A significant increase in costs, especially as measured by the Producers Purchase Index, has led to a more serious discussion of inflation than we have seen in over a decade. While serious economists aren’t panicking about inflation yet, it’s undeniable that costs are going up, and this could have significant impacts to stocks, bonds, and other assets in the future.

To understand what’s going on, we should first distinguish between two types of inflation. On the one hand there’s cost-push inflation, which is when a decline in the overall supply of goods and services results in higher prices. This happens if demand does not decline at the same rate; there’s a lot of buyers for stuff and less stuff to buy, so prices rise.

On the other hand, there is demand-pull inflation, which is when demand for goods and services rises faster than the supply can increase. When there are more and more buyers but the amount of goods and services doesn’t rise at the same rate, more competition from buyers results in higher prices.

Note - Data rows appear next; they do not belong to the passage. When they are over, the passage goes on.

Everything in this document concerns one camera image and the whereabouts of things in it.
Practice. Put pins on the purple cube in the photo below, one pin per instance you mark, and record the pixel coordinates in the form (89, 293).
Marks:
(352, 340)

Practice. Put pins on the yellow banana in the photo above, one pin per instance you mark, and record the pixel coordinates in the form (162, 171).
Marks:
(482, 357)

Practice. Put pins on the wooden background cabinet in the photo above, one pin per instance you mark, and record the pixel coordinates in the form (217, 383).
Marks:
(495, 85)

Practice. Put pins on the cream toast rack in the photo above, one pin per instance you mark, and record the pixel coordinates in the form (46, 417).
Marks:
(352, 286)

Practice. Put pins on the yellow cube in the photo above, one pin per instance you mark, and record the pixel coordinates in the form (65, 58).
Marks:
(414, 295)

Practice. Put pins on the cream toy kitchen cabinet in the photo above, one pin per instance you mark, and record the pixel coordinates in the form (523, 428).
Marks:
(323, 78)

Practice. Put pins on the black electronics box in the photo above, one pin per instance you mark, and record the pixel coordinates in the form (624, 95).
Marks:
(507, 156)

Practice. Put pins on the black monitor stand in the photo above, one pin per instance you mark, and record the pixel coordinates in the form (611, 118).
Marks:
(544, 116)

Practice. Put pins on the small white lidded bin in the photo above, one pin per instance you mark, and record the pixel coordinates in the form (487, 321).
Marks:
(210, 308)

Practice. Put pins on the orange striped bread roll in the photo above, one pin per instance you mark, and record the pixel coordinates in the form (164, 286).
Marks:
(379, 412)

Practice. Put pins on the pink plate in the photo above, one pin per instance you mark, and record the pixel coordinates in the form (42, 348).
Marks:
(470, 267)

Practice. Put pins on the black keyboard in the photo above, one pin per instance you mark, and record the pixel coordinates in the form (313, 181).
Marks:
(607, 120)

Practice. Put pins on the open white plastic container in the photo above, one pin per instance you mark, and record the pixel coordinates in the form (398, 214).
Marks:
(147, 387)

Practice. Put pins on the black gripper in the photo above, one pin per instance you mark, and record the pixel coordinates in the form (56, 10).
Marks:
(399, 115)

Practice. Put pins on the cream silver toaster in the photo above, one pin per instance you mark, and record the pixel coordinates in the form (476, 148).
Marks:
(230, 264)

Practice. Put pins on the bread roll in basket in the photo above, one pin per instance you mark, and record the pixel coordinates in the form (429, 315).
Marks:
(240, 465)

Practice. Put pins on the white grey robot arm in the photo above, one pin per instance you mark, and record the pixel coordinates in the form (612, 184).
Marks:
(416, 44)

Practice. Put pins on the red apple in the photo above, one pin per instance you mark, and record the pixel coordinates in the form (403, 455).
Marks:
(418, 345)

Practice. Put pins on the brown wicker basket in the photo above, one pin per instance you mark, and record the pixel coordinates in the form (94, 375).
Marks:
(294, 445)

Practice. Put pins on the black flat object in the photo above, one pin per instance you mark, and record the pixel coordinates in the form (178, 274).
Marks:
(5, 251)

Generally, demand-pull inflation is preferable, because it is the result of an expanding economy. Cost-push inflation is more worrying; it is the result of a lack of supply, a lack of production capacity, or possibly both. Scarcity of goods when demand rises can cause a spiraling effect, whereas a surge in demand will tend to cause production to rise–even if that rise in production comes a bit late.

Herein lies the reason for more intense worry about inflation today than in decades; while rising inflation in the 80s and 90s in the U.S. was demand-pull driven, and inflation in the 00s and 10s in Asia was also demand-pull driven, the scarcity of goods driving prices up phenomenon has not been around since the 1970s–a time of extreme uncertainty and disastrous economic trends.

Ultimately, the market adjusted and a growth in production caused that inflationary trend to subside. Today, because the inflationary trends are cost-push, we need a similar revolution in production. This is troublesome, because the bottlenecks we are currently seeing are hard to overcome. Due to the pandemic, production capacity at factories has fallen significantly (see the computer chip shortage as an example), while the ability to ship goods worldwide has also declined due to the pandemic (less workers in the market, demands for social distancing, quarantine restrictions, export bans, and so on).

Obviously, this pressure on supply will end when vaccinations have gotten humanity to herd immunity. But with the glacial release of vaccines in many parts of the world, that point seems to be far in the future.

As a result, macroeconomic models that inform asset valuations will need to make estimates of when these restrictions to production capacity will end, and a lot of non-financial and non-economic guesswork is involved there. For this reason, all asset prices on the whole may be significantly mispriced (either to the upside or downside) because of just how hard it is to estimate how much the pandemic’s after effects will hit production.